Segment Start: DATA EXTRACTS

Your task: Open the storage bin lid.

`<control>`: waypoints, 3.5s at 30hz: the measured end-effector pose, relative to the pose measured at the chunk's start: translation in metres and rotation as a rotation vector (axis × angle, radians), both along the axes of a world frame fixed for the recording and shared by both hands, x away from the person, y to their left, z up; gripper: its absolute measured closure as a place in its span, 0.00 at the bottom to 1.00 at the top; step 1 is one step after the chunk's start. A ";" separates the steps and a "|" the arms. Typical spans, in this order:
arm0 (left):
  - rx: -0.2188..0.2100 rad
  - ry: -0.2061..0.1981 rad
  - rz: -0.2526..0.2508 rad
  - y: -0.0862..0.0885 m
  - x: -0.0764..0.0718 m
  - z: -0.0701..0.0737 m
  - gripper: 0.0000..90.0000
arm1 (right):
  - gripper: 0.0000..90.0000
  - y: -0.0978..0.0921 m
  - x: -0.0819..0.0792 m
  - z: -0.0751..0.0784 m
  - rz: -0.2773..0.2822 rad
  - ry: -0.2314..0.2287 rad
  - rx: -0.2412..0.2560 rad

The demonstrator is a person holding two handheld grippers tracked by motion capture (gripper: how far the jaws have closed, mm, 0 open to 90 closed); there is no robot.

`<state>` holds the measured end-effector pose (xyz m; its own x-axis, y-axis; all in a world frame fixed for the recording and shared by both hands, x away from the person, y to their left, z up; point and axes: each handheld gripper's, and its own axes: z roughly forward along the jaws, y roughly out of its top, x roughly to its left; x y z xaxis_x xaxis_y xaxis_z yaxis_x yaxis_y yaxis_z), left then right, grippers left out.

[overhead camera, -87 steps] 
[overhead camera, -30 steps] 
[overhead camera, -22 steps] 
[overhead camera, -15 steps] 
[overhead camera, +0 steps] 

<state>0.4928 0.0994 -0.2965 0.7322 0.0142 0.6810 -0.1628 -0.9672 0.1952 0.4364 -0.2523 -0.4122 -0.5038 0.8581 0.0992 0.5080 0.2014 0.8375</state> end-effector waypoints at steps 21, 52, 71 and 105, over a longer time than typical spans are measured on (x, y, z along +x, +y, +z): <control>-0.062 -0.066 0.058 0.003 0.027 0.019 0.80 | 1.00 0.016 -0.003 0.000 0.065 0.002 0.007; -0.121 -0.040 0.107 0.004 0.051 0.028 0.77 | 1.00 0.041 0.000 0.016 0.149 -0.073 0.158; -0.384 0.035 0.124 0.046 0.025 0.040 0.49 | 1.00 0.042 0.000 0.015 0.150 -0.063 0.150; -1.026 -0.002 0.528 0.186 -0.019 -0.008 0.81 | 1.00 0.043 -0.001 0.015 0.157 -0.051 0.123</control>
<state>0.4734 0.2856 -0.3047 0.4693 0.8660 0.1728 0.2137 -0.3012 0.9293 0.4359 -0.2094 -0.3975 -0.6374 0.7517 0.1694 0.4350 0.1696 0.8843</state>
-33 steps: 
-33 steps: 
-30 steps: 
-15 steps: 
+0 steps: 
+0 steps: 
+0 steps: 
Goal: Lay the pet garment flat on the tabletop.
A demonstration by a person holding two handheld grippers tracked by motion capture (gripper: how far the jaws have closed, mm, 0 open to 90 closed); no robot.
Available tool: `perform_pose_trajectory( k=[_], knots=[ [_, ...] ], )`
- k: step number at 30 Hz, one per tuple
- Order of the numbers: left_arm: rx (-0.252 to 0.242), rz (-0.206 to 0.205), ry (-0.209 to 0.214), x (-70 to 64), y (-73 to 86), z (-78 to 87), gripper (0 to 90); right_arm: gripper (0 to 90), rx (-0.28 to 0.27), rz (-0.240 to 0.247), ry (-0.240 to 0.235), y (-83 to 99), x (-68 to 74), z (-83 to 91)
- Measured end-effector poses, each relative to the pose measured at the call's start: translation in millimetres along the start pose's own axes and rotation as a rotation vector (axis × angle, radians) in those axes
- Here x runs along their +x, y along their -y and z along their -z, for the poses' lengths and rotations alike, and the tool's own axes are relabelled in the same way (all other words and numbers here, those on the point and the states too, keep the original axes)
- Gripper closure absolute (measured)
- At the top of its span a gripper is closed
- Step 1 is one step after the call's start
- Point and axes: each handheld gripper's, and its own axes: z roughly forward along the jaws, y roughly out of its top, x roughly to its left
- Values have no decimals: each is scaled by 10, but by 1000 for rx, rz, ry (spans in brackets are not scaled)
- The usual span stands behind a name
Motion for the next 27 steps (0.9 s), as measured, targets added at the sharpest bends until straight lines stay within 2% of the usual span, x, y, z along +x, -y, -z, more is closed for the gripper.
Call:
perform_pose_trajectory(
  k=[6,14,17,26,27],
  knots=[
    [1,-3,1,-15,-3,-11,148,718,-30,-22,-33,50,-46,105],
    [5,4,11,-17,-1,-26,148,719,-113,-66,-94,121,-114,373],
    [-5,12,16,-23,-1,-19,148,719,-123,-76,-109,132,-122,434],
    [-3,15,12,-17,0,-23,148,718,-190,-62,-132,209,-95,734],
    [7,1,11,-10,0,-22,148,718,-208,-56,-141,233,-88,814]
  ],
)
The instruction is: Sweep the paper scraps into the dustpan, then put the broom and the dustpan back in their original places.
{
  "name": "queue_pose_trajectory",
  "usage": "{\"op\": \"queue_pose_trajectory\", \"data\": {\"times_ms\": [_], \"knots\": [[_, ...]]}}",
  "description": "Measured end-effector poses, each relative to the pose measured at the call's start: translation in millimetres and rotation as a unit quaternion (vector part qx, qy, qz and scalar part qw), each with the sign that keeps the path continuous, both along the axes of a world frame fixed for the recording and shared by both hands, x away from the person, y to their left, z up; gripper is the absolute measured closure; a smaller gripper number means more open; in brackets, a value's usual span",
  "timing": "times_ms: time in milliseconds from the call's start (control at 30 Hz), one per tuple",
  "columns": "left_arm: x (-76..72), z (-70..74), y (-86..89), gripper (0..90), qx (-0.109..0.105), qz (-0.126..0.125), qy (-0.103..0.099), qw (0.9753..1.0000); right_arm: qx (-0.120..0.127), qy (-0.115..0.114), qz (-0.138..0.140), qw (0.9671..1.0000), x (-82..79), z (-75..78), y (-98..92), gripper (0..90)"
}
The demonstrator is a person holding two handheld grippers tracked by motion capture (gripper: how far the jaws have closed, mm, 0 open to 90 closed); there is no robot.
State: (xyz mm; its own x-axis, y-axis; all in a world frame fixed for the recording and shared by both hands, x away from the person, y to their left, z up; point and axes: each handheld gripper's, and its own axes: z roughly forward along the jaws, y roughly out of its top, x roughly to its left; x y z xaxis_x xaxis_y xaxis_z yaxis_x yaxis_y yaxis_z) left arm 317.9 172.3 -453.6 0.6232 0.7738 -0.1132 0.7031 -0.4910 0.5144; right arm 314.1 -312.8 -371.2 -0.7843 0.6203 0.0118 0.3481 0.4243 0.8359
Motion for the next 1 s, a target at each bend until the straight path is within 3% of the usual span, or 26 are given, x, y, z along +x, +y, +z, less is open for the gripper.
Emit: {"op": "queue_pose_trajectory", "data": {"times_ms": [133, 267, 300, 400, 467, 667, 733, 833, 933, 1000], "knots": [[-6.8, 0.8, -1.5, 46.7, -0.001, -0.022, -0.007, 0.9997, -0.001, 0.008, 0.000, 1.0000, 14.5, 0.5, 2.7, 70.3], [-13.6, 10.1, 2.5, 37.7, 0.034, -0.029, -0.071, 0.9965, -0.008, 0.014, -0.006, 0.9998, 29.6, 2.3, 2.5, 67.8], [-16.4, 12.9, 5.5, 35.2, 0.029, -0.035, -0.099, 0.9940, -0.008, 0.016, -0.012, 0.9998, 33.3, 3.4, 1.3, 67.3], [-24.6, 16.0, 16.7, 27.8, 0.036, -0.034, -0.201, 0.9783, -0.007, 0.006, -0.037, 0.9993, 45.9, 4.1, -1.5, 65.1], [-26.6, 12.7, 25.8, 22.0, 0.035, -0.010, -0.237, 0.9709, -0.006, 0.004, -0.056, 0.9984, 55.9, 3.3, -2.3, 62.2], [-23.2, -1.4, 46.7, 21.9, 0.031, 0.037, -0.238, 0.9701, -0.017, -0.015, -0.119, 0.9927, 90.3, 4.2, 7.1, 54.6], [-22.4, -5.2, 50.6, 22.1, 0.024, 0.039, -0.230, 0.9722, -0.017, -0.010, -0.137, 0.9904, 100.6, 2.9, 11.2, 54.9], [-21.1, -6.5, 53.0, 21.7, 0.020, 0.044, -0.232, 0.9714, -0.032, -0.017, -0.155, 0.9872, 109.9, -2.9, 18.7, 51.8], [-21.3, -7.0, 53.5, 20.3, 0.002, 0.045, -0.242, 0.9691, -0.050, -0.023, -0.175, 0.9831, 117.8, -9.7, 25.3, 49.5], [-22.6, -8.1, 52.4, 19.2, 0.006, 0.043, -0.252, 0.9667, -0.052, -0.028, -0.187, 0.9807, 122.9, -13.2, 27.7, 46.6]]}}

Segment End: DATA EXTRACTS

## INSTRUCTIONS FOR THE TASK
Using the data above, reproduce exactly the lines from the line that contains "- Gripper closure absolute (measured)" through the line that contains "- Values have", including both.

## SOLUTION
- Gripper closure absolute (measured)
- At the top of its span a gripper is closed
- Step 1 is one step after the call's start
- Point and axes: each handheld gripper's, and its own axes: z roughly forward along the jaws, y roughly out of its top, x roughly to its left
- Values have no decimals: each is scaled by 10, but by 1000 for rx, rz, ry (spans in brackets are not scaled)

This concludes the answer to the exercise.